● **PROBLEM TO SOLVE**
Nothing but the lines from the one containing "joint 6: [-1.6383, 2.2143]" through the final line of the data should be repeated, and each must be exact.

--- START ---

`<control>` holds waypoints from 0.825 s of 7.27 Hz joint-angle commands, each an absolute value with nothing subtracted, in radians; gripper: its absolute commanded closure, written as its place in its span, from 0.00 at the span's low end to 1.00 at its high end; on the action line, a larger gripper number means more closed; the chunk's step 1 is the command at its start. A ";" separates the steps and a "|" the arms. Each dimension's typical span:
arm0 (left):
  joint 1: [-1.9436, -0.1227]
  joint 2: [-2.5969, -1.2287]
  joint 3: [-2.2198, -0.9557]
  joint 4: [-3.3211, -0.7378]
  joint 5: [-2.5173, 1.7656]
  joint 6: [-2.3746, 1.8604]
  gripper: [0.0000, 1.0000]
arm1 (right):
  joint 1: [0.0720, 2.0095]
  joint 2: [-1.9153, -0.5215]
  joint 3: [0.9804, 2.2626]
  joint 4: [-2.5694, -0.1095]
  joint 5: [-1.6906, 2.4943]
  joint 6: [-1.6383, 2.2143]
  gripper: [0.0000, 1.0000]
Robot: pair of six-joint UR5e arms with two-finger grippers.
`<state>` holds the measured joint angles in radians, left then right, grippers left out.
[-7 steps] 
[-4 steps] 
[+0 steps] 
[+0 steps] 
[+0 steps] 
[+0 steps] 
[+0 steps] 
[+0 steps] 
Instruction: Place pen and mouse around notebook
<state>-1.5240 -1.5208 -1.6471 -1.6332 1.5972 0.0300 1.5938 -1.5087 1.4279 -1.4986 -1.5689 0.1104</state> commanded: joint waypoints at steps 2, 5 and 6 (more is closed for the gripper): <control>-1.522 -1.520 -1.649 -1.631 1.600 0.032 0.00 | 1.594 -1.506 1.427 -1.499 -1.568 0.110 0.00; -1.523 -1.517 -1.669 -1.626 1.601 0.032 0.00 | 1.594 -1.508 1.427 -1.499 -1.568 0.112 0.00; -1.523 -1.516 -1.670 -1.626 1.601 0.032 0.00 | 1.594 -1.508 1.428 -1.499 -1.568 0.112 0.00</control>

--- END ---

● **SOLUTION FOR THIS PROBLEM**
  joint 6: [-1.6383, 2.2143]
  gripper: [0.0000, 1.0000]
Robot: pair of six-joint UR5e arms with two-finger grippers.
`<state>` holds the measured joint angles in radians, left then right, grippers left out.
[-7 steps] 
[-4 steps] 
[+0 steps] 
[+0 steps] 
[+0 steps] 
[+0 steps] 
[+0 steps] 
[+0 steps] 
Instruction: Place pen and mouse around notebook
<state>-1.5240 -1.5208 -1.6471 -1.6332 1.5972 0.0300 1.5938 -1.5087 1.4279 -1.4986 -1.5689 0.1104</state> commanded: joint waypoints at steps 2, 5 and 6 (more is closed for the gripper): <control>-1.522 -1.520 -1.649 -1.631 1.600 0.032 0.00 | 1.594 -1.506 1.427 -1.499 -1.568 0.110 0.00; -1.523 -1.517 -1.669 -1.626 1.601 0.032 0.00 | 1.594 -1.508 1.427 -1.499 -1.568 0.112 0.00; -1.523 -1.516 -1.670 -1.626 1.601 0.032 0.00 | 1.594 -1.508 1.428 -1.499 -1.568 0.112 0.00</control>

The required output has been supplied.